§ Try it
The answer must be a single number: how many lines in the entries hold the string "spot".

§ Input
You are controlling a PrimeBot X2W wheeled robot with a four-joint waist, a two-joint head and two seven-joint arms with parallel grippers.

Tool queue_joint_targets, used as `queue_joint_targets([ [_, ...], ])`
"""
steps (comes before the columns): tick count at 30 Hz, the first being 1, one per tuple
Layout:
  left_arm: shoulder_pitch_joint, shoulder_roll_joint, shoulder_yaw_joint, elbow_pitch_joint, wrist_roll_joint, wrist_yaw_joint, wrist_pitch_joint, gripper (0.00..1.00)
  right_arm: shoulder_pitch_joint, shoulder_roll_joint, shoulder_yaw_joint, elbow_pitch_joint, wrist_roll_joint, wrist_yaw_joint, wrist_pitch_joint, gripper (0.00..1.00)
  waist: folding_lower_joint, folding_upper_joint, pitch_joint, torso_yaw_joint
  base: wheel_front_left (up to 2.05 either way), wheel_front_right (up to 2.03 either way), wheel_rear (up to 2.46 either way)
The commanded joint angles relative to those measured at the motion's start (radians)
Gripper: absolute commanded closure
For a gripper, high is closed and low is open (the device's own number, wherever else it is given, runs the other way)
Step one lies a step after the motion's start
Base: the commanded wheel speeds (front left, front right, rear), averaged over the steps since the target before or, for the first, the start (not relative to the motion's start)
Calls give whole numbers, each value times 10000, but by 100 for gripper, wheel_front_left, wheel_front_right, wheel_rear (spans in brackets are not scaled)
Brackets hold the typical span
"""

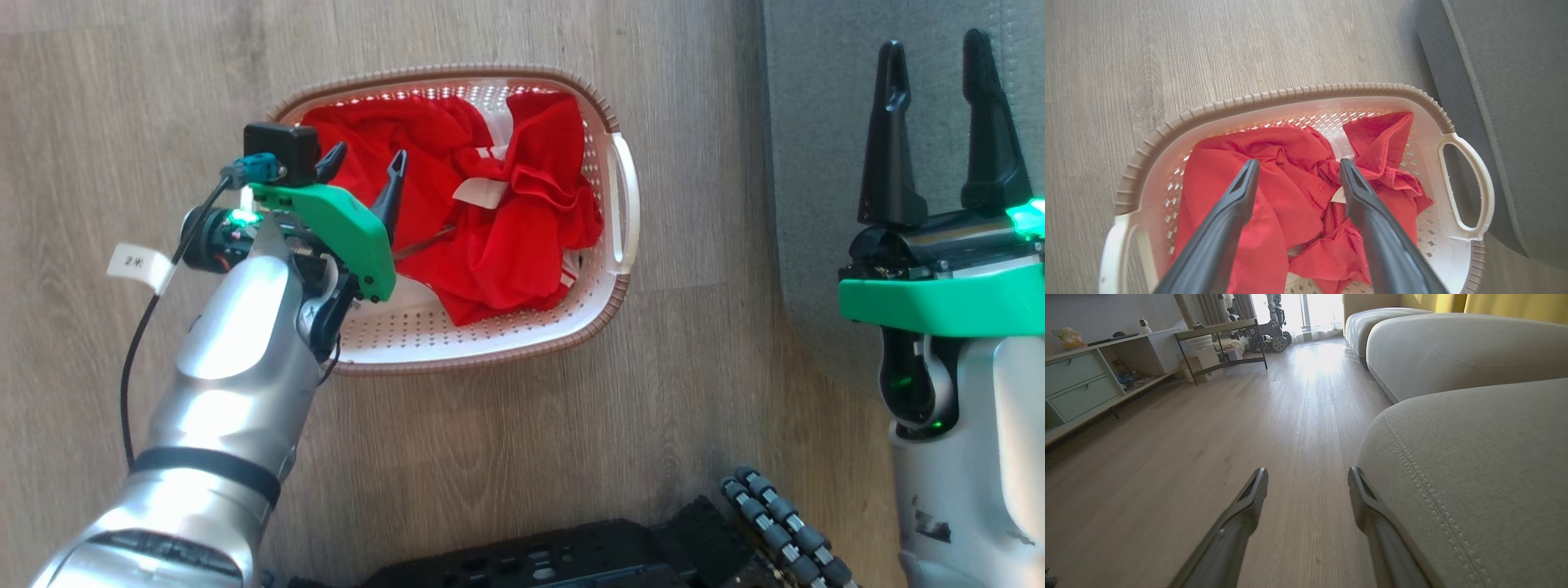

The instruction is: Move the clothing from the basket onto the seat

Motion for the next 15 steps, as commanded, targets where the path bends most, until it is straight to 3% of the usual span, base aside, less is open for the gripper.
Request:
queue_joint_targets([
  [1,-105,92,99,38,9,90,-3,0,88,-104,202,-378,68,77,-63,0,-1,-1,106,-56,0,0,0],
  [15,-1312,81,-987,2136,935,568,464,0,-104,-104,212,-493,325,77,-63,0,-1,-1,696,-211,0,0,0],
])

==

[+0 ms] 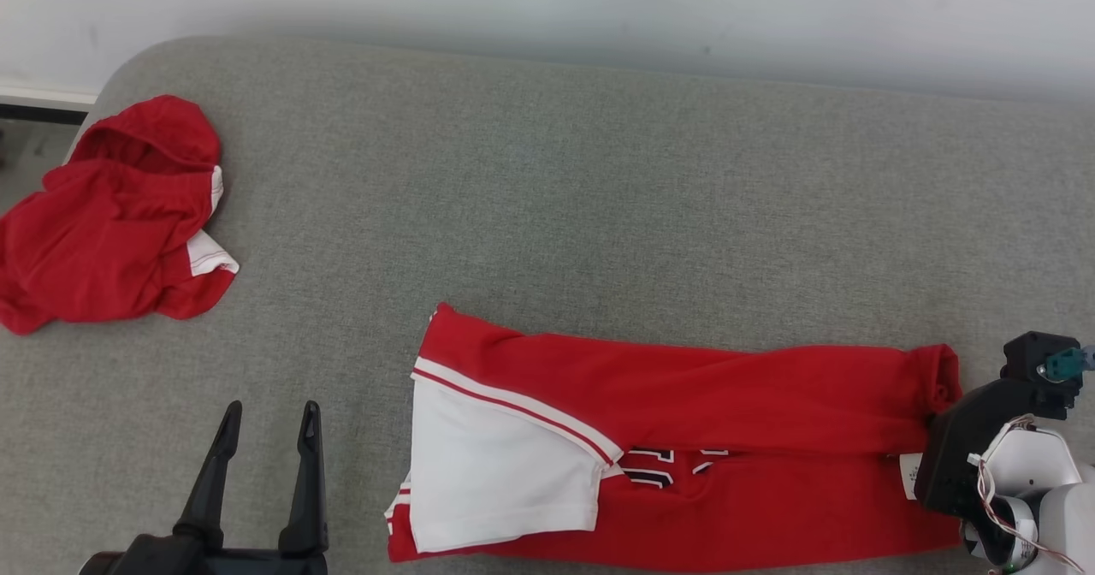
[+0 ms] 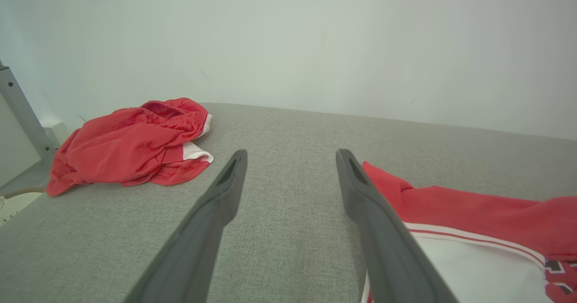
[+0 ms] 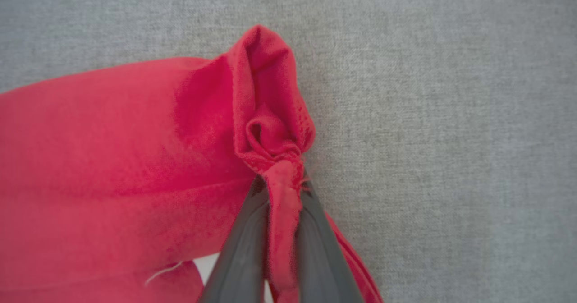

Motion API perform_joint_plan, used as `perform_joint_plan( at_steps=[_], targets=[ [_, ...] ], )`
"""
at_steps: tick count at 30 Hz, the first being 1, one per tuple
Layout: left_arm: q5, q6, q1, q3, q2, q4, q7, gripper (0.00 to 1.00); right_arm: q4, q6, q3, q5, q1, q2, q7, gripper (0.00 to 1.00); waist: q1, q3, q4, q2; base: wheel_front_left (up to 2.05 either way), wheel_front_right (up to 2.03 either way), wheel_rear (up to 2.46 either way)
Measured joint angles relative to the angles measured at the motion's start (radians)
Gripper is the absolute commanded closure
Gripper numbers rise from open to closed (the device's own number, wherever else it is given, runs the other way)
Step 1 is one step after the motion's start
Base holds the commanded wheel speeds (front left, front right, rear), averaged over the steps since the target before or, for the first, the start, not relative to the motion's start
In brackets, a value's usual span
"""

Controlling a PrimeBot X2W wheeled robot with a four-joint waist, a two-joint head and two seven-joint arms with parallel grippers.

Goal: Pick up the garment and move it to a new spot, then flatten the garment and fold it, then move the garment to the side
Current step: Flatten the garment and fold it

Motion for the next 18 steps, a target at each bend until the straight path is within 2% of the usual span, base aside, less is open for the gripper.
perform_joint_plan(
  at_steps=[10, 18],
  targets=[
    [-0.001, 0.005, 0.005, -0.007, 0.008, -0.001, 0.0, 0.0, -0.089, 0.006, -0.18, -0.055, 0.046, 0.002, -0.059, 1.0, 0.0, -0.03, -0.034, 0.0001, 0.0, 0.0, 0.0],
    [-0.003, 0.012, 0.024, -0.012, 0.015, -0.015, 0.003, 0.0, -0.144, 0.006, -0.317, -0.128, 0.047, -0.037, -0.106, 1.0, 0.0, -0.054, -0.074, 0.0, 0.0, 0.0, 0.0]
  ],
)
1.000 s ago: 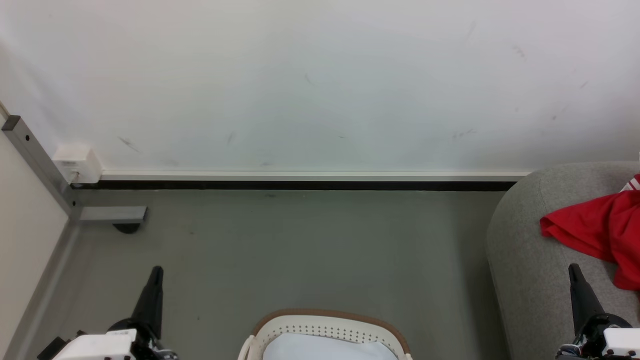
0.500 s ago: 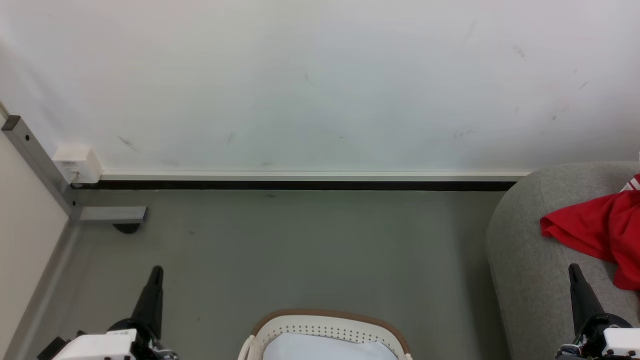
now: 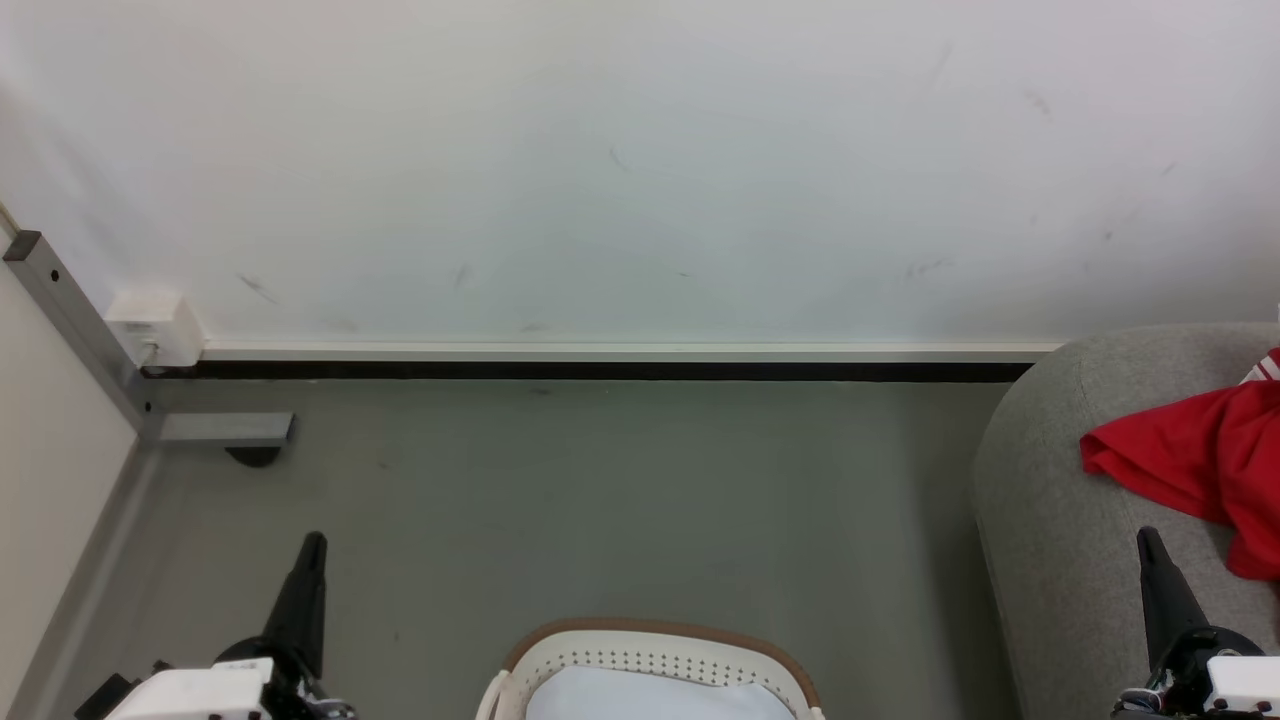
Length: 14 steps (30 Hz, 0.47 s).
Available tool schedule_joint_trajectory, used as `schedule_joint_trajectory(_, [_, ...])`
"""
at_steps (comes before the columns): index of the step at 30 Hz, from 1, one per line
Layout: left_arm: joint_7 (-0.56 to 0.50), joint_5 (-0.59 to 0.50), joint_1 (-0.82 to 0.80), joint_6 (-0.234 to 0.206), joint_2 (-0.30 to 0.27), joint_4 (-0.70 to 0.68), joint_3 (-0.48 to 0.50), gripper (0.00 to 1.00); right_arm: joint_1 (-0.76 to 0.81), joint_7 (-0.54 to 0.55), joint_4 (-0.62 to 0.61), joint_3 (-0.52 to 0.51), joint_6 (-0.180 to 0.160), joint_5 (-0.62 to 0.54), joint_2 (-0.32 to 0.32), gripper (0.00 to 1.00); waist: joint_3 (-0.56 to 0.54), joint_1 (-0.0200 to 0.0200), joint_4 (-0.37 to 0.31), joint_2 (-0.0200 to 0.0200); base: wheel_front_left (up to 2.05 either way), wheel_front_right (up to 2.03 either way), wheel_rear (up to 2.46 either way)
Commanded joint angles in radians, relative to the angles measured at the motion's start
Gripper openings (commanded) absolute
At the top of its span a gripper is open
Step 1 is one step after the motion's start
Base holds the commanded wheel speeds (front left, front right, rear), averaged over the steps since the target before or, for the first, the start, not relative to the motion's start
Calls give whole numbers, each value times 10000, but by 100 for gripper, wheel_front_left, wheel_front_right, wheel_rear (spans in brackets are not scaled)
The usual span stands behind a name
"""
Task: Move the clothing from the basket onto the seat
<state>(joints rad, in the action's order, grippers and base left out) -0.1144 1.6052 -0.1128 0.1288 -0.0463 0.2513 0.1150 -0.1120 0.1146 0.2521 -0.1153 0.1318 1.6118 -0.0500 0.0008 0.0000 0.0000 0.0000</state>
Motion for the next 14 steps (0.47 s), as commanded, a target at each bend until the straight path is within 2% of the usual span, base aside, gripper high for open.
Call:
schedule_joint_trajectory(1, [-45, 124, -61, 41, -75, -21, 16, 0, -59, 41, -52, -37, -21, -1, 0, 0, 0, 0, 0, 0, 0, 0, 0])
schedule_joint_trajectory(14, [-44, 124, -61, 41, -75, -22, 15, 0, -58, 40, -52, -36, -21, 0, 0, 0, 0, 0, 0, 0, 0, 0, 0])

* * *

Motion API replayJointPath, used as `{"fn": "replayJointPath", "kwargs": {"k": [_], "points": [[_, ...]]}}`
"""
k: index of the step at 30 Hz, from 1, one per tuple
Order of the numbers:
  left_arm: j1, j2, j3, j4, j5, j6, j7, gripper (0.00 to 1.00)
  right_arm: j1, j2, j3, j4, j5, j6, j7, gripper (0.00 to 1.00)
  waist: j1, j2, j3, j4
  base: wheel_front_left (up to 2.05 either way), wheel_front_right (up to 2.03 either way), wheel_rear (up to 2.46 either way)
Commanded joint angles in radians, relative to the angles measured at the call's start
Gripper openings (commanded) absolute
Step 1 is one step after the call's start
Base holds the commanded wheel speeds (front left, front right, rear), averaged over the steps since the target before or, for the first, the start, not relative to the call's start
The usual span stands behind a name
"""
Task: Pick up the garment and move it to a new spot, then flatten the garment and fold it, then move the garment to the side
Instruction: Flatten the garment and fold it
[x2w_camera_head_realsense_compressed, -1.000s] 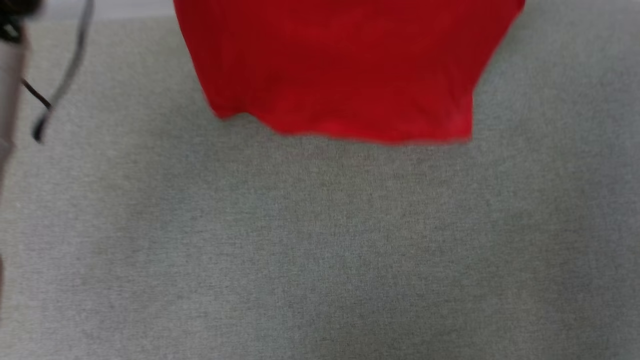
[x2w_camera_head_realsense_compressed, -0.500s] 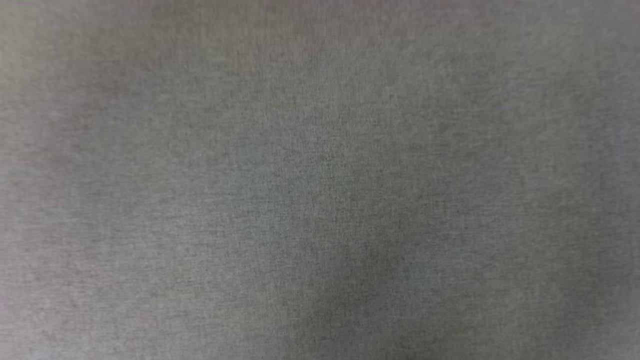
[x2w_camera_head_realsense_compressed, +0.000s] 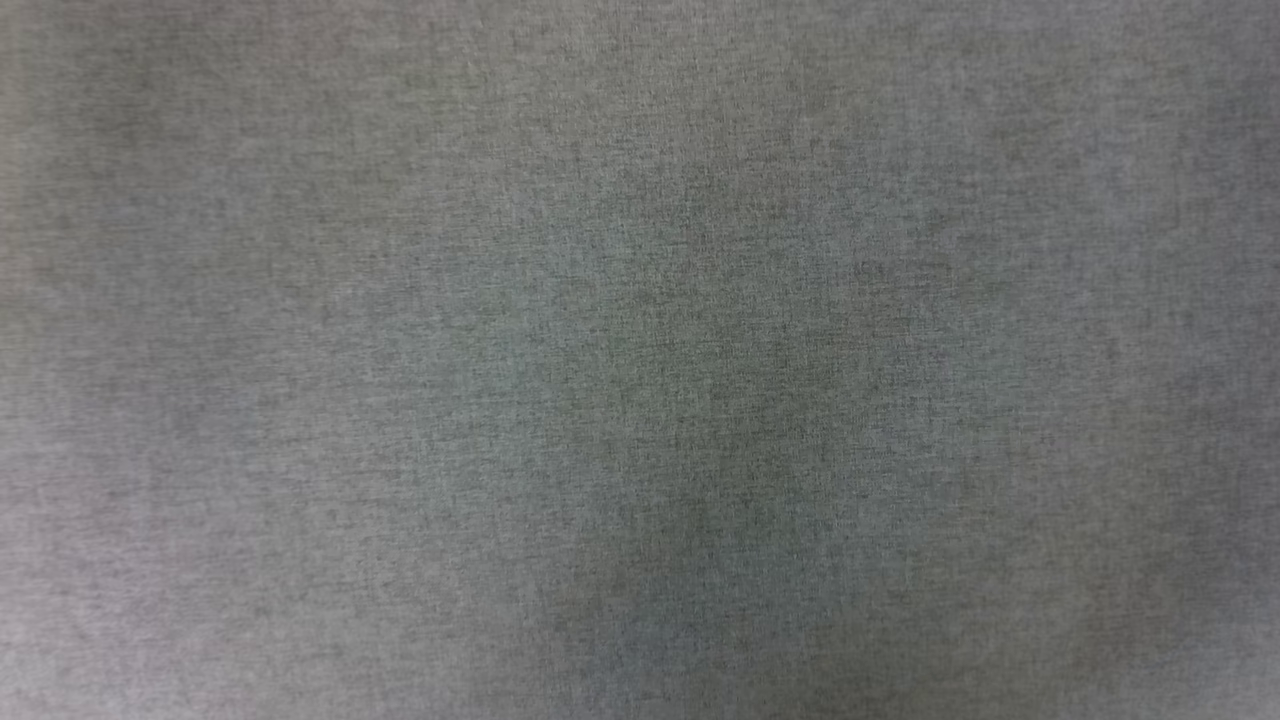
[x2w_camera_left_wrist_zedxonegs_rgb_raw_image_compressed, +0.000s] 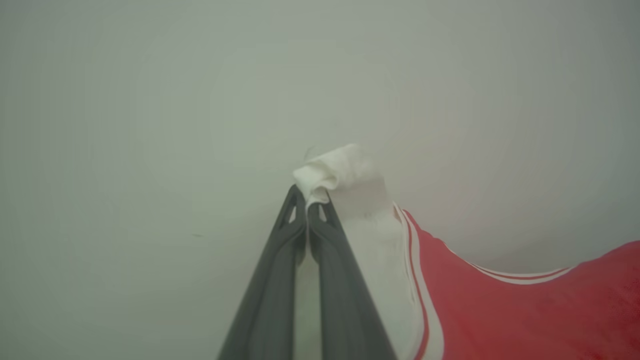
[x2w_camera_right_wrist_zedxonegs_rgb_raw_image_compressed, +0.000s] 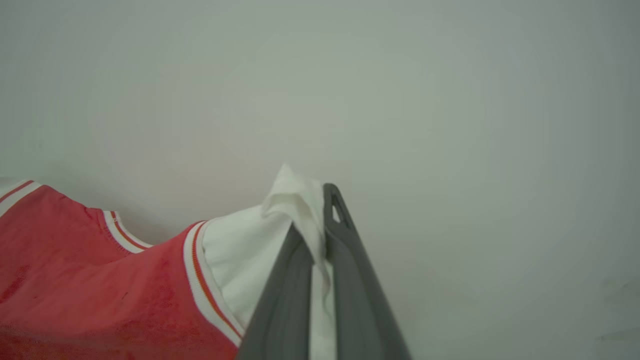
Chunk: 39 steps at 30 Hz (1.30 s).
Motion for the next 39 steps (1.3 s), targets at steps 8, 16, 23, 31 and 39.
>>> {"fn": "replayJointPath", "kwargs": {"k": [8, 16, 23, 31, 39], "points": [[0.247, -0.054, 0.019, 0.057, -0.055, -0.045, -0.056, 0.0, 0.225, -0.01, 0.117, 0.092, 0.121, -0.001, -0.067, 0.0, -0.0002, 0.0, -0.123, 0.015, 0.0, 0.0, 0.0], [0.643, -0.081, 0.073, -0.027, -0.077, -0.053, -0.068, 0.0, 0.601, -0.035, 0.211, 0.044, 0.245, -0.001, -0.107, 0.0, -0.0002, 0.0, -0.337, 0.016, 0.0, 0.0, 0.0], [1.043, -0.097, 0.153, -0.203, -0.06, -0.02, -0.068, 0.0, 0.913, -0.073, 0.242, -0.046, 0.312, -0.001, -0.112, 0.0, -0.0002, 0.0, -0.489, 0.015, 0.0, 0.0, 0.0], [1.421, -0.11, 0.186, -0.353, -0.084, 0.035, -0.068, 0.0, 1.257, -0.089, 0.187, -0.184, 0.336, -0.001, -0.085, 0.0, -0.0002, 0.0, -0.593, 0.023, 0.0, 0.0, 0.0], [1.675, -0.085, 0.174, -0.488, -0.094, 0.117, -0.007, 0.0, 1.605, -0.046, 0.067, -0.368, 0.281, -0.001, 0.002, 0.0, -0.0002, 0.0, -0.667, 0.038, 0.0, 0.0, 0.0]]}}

§ Task response
2